The first issue of CJIM features submissions from UNC SOM students on a range of topics, giving these students the chance not only to publish research, but also to gain a deeper understanding of the entire peer review process.
“The peer review process was amazing,” Bennett said. “All of our reviewers submitted excellent reports on time. The editors did a great job compiling them and sending them back to the authors. And we’ve really tried to work with all the authors to help them sort their research and present it fairly and accurately.
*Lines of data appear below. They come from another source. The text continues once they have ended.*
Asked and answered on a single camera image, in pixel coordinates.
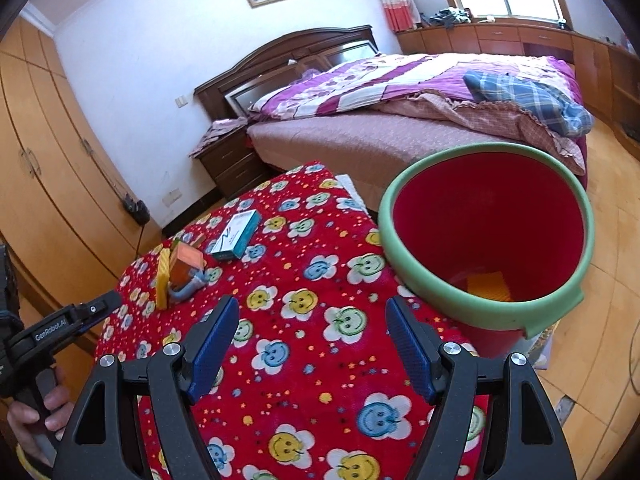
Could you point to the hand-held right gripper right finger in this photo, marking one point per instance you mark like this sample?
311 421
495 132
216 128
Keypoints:
410 355

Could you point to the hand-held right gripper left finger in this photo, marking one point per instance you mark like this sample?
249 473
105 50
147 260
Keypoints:
215 350

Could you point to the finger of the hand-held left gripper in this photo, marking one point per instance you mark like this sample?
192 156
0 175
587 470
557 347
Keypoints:
95 310

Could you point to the pale blue curved plastic piece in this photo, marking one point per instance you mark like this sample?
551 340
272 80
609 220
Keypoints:
197 280

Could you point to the small orange box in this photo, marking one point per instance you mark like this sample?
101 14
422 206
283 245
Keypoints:
182 265

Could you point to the white and teal box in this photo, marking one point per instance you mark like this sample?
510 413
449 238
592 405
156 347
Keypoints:
232 235

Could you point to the red bucket with green rim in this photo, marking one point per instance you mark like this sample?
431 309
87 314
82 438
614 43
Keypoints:
480 220

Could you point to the person's left hand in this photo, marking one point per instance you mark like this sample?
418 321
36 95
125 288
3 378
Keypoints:
22 422

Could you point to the red smiley flower tablecloth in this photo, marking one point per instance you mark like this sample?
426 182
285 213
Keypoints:
300 355

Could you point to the black power strip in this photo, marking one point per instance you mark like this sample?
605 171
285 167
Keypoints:
137 210

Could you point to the wooden wardrobe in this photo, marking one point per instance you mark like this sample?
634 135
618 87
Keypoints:
50 150

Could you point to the dark wooden nightstand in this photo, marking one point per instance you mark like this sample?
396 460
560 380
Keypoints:
230 160

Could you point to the pink clothes pile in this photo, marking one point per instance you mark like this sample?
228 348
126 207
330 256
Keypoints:
220 130

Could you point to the bed with pink sheet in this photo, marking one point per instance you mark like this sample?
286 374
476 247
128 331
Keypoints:
350 140

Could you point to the purple floral quilt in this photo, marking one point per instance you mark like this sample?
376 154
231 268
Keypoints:
375 85

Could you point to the blue plaid blanket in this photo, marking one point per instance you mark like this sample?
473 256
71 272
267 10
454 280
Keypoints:
525 95

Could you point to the dark wooden headboard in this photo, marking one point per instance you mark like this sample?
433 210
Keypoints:
280 47

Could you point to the dark clothes heap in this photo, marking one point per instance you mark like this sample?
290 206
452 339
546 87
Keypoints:
450 16

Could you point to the white wall socket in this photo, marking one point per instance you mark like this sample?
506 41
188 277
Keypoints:
171 196

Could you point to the wall switch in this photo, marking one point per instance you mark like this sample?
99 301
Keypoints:
181 101

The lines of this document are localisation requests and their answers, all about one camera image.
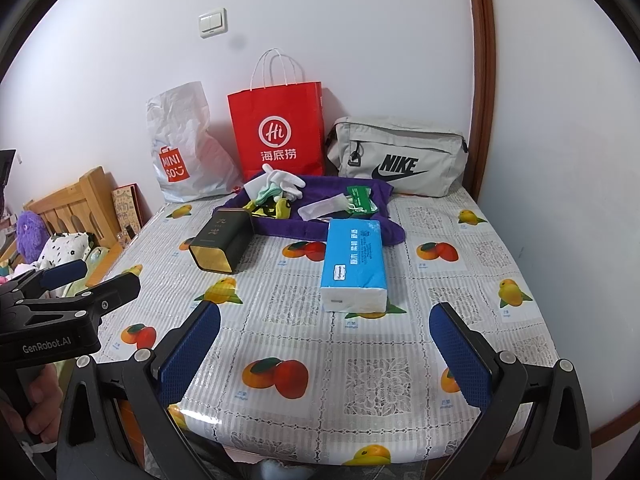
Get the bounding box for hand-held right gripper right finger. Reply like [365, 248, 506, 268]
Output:
[430, 302, 596, 480]

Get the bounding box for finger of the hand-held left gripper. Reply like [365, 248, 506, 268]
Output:
[15, 272, 142, 323]
[0, 259, 88, 306]

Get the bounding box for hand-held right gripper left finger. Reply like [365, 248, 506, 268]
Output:
[55, 301, 226, 480]

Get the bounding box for dark tea tin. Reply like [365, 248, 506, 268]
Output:
[189, 210, 256, 275]

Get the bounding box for blue tissue pack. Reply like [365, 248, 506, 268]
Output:
[320, 219, 390, 313]

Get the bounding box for yellow sock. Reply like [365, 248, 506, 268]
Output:
[242, 195, 293, 221]

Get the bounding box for white charger block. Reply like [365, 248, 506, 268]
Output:
[298, 196, 346, 222]

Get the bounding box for white gloves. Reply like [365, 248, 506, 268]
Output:
[250, 163, 306, 201]

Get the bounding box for person's left hand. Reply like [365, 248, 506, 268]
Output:
[27, 364, 65, 433]

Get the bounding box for white black-dotted pillow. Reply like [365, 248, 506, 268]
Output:
[37, 232, 96, 268]

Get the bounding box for green blanket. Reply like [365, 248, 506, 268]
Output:
[50, 247, 113, 381]

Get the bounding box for purple plush toy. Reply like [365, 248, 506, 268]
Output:
[16, 211, 46, 263]

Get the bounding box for wooden headboard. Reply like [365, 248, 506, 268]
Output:
[25, 166, 126, 251]

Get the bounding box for patterned notebook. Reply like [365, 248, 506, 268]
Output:
[111, 185, 143, 231]

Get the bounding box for dark screen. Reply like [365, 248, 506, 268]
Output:
[0, 149, 16, 196]

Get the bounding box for purple towel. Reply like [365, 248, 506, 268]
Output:
[215, 170, 407, 247]

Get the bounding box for white plastic shopping bag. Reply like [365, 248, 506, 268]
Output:
[146, 81, 243, 203]

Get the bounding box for grey waist bag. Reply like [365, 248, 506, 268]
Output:
[325, 116, 468, 197]

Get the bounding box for red paper bag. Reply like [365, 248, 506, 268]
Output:
[227, 49, 325, 184]

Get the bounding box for brown wooden door frame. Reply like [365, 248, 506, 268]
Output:
[462, 0, 496, 196]

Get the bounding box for white light switch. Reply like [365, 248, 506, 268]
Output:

CJIMThe co-founders of want the journal to be a place for student research that would not otherwise be published by larger media. It’s a place for small studies, for zero results, and for discoveries that may not be so new but still point to strong research skills. It’s a home for interesting summaries that would normally only end up in a class paper or on a bulletin board. And it’s not just for UNC students. It is open to graduate health science students from the United States and Canada. With a foundation for the newspaper in place, the next challenge for the co-founders is to keep it going.
“Now they must continue their efforts,” said Gilliland. “They have to make sure that those who follow them at UNC, and maybe other medical schools, can keep this alive and keep it going. We have volume 1. I hope there will be volumes 10 and 50 someday.
“We hope this will be part of the process of higher health science education for many students in the years to come,” said Canoutas, fourth-year medical student and editor-in-chief of CJIM. “Our goal is that this journal, in addition to providing students with a place to publish their work, provides them with experience of the publishing process both as authors and as reviewers, editors or in leadership positions. . “
The co-founders set the stage for other students to take over after graduation. And of course, they will keep an eye on their creation wherever their training and career takes them.
“My dream is for CJIM live as an institution perpetuated by future classes of students in all health sciences, ”said Dobbs, a fourth-year medical student who is also pursuing a master’s degree in public health and a CJIM editor-in-chief. “I hope to be able to access our website in 10 years and see people in medicine, dental care, pharmacy, public health and more working with the journal and publishing their work.”
If you would like to submit a research for publication, you can make a quote here. If you would like to become a peer reviewer or otherwise support the journal, contact William bennett Where Trevor Parton.